RE: Trophy Hunting Good?!
November 19, 2017 at 1:45 pm
(This post was last modified: November 19, 2017 at 1:53 pm by The Grand Nudger.)
(November 19, 2017 at 11:55 am)bennyboy Wrote: I think that's ALWAYS the moral question. If by doing some harm, you can prevent even more harm, or even cause a good of greater magnitude, how do you stand? Do you avoid doing any harm personally, or do you commit the evil in order to serve the greater good? Here's a question-- what if instead of deer, we come to the conclusion that HUMAN population density is likely to lead to wipeout-proportion disease spread, strangulation due to lack of resources and so on. Do we commit the necessary evil of thinning out the herd?
Is even the horrific evil of war ultimately likely to lead to a net negative?

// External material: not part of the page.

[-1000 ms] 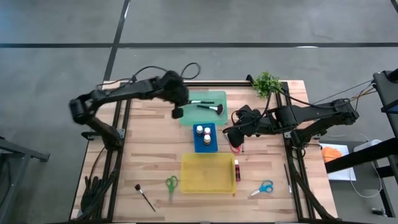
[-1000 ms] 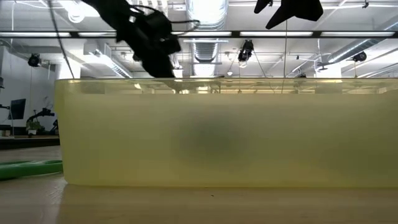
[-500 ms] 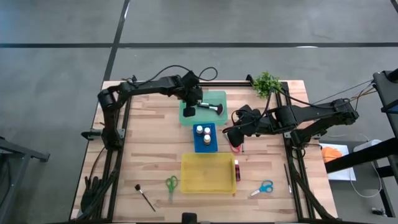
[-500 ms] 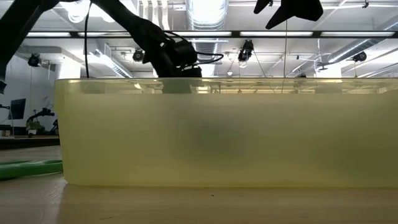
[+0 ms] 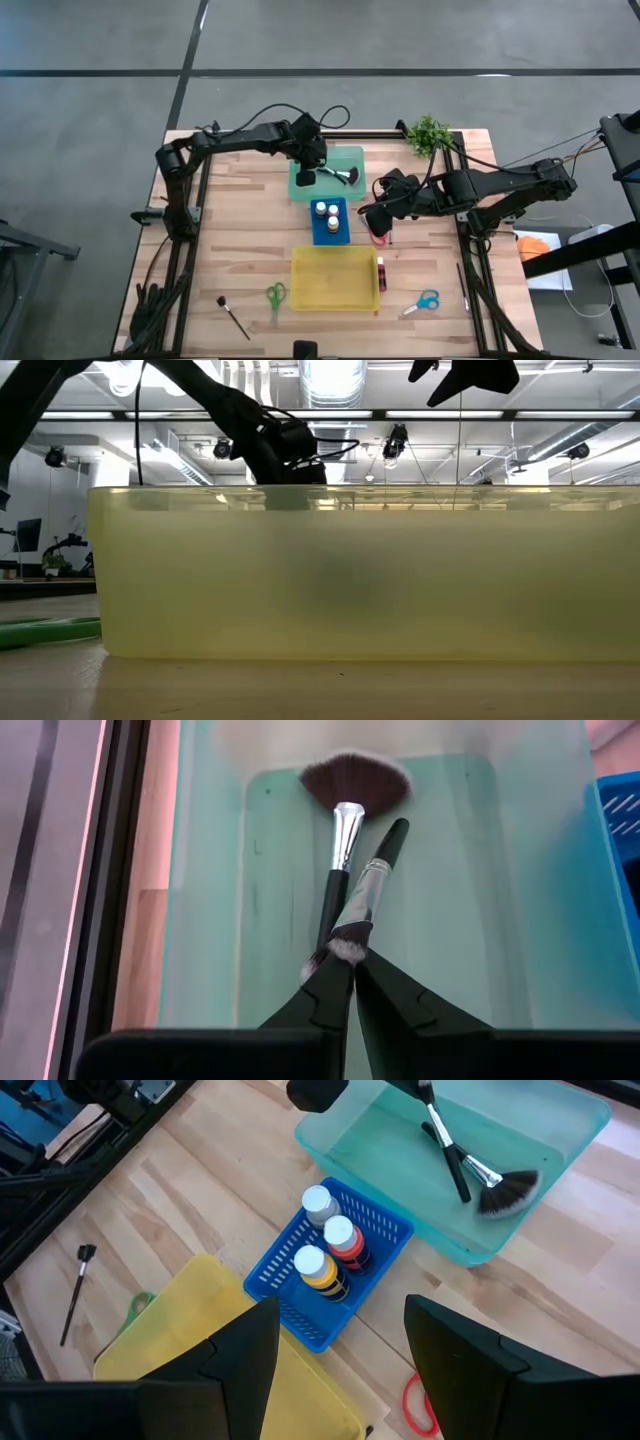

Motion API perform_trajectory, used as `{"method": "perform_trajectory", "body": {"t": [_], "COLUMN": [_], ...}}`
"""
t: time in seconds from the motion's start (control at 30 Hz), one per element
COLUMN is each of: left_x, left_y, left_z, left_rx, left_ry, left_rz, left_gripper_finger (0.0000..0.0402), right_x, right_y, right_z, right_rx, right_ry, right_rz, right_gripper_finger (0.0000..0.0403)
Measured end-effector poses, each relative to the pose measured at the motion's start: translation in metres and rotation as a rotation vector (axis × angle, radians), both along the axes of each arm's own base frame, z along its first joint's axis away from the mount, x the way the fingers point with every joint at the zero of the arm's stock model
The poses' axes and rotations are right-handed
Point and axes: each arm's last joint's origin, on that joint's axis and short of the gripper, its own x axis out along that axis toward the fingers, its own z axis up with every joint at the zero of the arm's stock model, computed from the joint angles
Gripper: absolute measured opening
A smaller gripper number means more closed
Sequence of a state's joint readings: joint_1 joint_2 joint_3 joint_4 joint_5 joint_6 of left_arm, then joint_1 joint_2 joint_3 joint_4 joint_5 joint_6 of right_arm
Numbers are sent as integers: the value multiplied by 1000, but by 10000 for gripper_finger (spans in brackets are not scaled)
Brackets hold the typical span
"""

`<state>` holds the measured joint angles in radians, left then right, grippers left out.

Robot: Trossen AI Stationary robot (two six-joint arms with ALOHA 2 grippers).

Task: Pick & Place Paint Supplies
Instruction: Put the black foundation brush into the green bin, then put the black lash brush into the green bin

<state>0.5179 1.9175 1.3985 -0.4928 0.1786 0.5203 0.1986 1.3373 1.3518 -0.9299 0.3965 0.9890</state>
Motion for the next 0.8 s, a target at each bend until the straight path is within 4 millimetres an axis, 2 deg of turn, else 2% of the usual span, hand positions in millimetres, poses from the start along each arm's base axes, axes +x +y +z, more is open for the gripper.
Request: {"method": "perform_trajectory", "body": {"t": [0.23,0.53,0.67,0.8], "left_x": [0,-9,-21,-48], "left_y": [-1,-6,-13,-34], "left_z": [12,32,50,72], "left_rx": [-29,-31,-34,-121], "left_ry": [-27,-56,-41,43], "left_rz": [4,-1,-15,-91], "left_gripper_finger": [40,141,159,161], "right_x": [0,0,0,0], "right_y": [0,0,0,1], "right_z": [0,0,0,0], "right_rx": [2,-1,-5,-11], "right_ry": [-1,1,1,3], "right_rz": [0,3,10,17], "right_gripper_finger": [213,213,213,213]}}
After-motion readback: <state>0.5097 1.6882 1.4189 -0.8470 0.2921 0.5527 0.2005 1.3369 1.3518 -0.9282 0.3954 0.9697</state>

We've done it before. We'll do it again. I suppose it get's lost in our experience today, but when our situation was much closer to wildlifes, we did kill the diseased, the crippled, or the mouth too many. We still have the odd debate about assisted euthanasia now. We're more likely to come to the realization of limiting population growth than reducing population density, however. Difficult to get deer on the pill. I;m probably the wrong guy for this one, being an equal opportunity shooter. For every round I've sent downrange at a deer I've sent dozens at people, lol.
Quote:Joe Rogan makes a pretty good point. The status quo for nature is that either you die of illness, you bleed out from injury, or something bigger than you rips you apart, starting from your asshole, and you die in horrible agony. In some sense, a shot to the head or heart is the animal world equivalent of dying in your sleep, right?It's better than chronic wasting disease.
Quote:But maybe harm isn't so much in the suffering in that sense, as in the inability of the individuals to live (and die) according to their nature. You are taking an animal that would have experienced the morning sunlight thousands more times, enjoyed eating fresh sprigs in springtime, had a chance to mate again. . .They've definitely lost whatever sunsets and sexcapades might have been in store for them from this day to their last.
Quote:Again, it's very hard to arrive at a good picture of what harm is. I'd say for animals to be enclosed in tight spaces is suffering. Separating a cow from her calves certainly must produce a great deal of suffering in both, but we do that with puppies, so. . .Enclosed in tight spaces does produce suffering (not in all livestock, though), being separated from calves...probably not so much in both..but iirc there was a study that showed that the calves grew up to be less social. Gotta remember that most animals don't appear to be as sentimental or clingy about their kids as we are.
Quote:It's a lot more ambiguous than people of either side generally admit to. Maybe Aroura is on to something by looking at it through an environmental lens: at least there's some degree of objectivity to be found there.IDK, like I suggested earlier, whether or not there is some ambiguity -must- depend on whether or not a person considers killing an animal unambiguously immoral in and of itself. A bad act in need of positive modification. Without that bit of certainty, there's just nothing to weigh on any scale. Because I don't consider killing animals unambiguously, or objectively, immoral.... there's nothing to weigh or create ambiguity later on down the line.